Verdreifachtes Herzinfarktrisiko durch “Prä-Hypertonie”

Schlagworte: Blutdruck

 

Bereits leicht erhöhte Blutdruckwerte

 

(120-139/80-89 mm Hg) erhöhen das Risiko für eine koronare Herzkrankheit (KHK) oder einen

 

Herzinfarkt. US-Forscher schätzen, dass eine “Prä-Hypertonie” für 47 Prozent aller

 

Herzinfarkte verantwortlich ist. Dies ergab eine Analyse der Framingham Heart Study von

 

Wissenschaftlern am Research Center in Newark/New Jersey. Nach ihrer Berechnung

 

verdreifachten die nur geringfügig erhöhten Blutdruckwerte bei der Prä-Hypertonie das

 

Herzinfarktrisiko und erhöhten das KHK-Risiko um 70 Prozent. In den US-Leitlinien des Joint

 

National Committee on High Blood Pressure wurde Prä-Hypertonie bereits als Kategorie

 

eingeführt. In den Leitlinien der Deutschen Hochdruckliga findet sich der Begriff noch

 

nicht.
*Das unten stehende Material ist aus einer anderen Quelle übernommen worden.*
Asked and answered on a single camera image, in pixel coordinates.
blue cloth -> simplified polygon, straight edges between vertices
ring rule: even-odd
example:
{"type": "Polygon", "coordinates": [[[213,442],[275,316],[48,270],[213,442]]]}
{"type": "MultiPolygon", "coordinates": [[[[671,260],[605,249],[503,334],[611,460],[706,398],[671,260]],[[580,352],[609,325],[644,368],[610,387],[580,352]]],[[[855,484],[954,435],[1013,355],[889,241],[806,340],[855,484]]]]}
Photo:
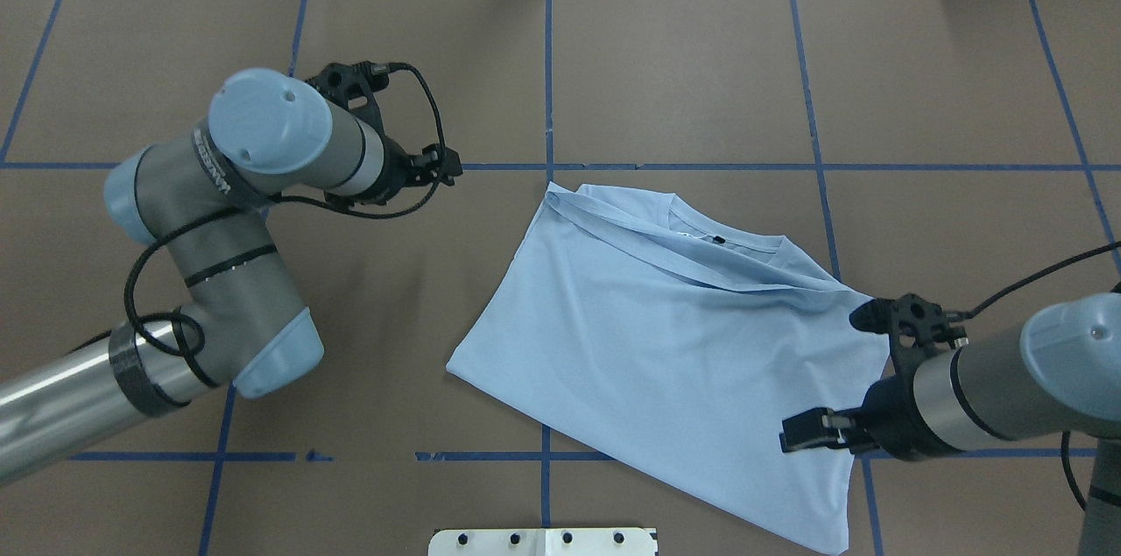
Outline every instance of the blue cloth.
{"type": "Polygon", "coordinates": [[[868,300],[785,237],[676,194],[549,185],[509,271],[447,363],[510,407],[769,531],[849,546],[852,456],[784,455],[784,418],[860,405],[882,336],[868,300]]]}

white mounting plate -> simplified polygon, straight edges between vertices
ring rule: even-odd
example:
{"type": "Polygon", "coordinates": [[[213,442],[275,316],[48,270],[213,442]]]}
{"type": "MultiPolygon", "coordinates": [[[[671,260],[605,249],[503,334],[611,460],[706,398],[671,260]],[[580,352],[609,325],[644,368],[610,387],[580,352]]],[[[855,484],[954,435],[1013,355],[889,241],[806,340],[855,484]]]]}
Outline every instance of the white mounting plate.
{"type": "Polygon", "coordinates": [[[652,528],[441,530],[428,543],[428,556],[475,555],[658,556],[658,531],[652,528]],[[516,535],[517,543],[512,543],[516,535]],[[615,535],[620,535],[622,543],[617,543],[615,535]]]}

white surface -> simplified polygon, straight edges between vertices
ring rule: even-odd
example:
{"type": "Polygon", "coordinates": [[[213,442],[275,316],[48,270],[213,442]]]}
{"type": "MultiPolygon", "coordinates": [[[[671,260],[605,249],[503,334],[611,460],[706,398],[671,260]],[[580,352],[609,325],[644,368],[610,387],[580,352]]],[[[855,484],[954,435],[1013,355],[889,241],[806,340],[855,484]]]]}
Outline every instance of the white surface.
{"type": "Polygon", "coordinates": [[[428,543],[428,556],[657,556],[658,541],[646,528],[556,528],[508,530],[441,530],[428,543]],[[621,544],[615,532],[623,535],[621,544]],[[510,535],[520,538],[510,543],[510,535]],[[564,535],[572,541],[565,544],[564,535]],[[460,545],[460,535],[467,544],[460,545]]]}
{"type": "Polygon", "coordinates": [[[785,454],[782,419],[861,404],[887,339],[868,296],[785,237],[676,194],[549,185],[498,291],[447,363],[502,402],[825,554],[849,547],[852,455],[785,454]]]}

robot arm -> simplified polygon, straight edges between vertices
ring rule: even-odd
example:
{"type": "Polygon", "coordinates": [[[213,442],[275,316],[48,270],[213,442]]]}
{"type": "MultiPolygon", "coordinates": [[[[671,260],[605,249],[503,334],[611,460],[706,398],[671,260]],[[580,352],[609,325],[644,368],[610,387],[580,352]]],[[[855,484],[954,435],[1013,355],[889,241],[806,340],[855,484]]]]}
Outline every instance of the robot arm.
{"type": "Polygon", "coordinates": [[[308,82],[244,70],[188,136],[117,166],[105,182],[110,214],[148,245],[130,285],[166,243],[192,302],[137,318],[129,290],[132,322],[0,384],[0,484],[211,388],[232,382],[257,398],[318,363],[323,344],[259,211],[295,185],[324,189],[330,208],[349,212],[406,186],[432,185],[430,196],[437,182],[453,184],[462,168],[443,138],[408,156],[385,136],[373,94],[397,70],[411,66],[332,64],[308,82]]]}
{"type": "Polygon", "coordinates": [[[920,461],[1085,432],[1100,443],[1080,553],[1121,554],[1121,294],[1054,305],[985,343],[965,343],[956,323],[970,315],[914,294],[867,302],[850,323],[889,336],[896,374],[858,408],[785,419],[782,451],[882,448],[920,461]]]}
Ein Grund für die Ablehnung ist die hohe Verbreitung der Prä-Hypertonie, der weite

 

Bevölkerungsgruppen “medizinalisieren” würde. In den USA wurden nicht weniger als 59

 

Millionen Amerikaner zu Patienten erklärt, für die in der Regel allerdings keine

 

medikamentöse Therapie, sondern eine Änderung des Lebensstils vorgeschlagen wurde.